Seeing Britney Spears defend herself and seeing the world support her brings me hope.
This denial of autonomy is a human rights violation, Dr. Leah Torres, OB/GYN at West Alabama Women’s Center, Inc. in Tuscaloosa, Alabama, tells Elite Daily. “Not removing someone’s IUD, if that is their will, is the definition of reproductive coercion. Our government and health care providers have a sordid history of forcing infertility on people and it is grotesque. This is what’s being done to Britney Spears.”

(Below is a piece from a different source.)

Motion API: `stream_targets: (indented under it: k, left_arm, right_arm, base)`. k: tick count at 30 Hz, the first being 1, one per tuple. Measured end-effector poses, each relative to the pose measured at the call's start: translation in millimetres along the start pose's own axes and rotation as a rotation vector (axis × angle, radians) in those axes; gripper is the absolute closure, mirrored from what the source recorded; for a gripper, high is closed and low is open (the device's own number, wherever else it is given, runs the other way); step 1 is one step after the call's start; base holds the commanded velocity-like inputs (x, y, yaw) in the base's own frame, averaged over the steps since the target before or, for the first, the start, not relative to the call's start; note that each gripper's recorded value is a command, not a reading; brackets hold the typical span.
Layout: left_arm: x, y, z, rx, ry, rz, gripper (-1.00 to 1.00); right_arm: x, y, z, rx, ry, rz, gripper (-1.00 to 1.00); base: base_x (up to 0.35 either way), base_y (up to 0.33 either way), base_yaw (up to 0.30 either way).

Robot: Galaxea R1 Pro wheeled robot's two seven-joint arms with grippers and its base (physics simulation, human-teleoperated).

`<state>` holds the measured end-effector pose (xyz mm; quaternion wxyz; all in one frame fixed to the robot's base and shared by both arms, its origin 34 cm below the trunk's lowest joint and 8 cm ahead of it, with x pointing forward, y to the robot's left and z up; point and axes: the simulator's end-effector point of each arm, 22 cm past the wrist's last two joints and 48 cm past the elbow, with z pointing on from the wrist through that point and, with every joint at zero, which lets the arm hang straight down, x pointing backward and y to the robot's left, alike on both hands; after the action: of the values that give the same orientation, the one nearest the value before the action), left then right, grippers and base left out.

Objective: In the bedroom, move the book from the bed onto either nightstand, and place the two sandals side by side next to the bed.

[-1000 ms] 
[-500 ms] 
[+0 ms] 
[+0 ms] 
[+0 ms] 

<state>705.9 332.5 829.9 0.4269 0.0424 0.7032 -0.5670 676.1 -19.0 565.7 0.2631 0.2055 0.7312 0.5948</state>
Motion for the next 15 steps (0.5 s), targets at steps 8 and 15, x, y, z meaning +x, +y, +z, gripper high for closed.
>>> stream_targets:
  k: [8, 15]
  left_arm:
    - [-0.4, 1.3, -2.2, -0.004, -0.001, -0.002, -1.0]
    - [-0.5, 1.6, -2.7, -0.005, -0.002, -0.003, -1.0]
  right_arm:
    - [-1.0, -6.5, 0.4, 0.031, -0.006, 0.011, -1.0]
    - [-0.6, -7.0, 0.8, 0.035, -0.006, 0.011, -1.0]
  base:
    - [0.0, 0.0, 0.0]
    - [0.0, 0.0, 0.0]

“No one can tell someone else when they can or cannot have children. Not doctors, not lawyers, not parents, not presidents,” Torres says.
Seeing Britney Spears defend herself and seeing the world support her brings me hope that one day, disabled people like me will have the rights, compassion, and humanity that we deserve. In the eight years since I’ve been diagnosed, I’ve had my humanity stripped away so many times — by hospitals, police, family, and friends. It has to stop.
If this violation happens to wealthy, white, international pop stars who have the benefit of publicity, money, and support, imagine what poor, racialized, disabled people are forced to endure. Spears deserves all of our support and compassion, but we must understand that she represents a very common reality for disabled people globally. Freeing Britney means freeing us all.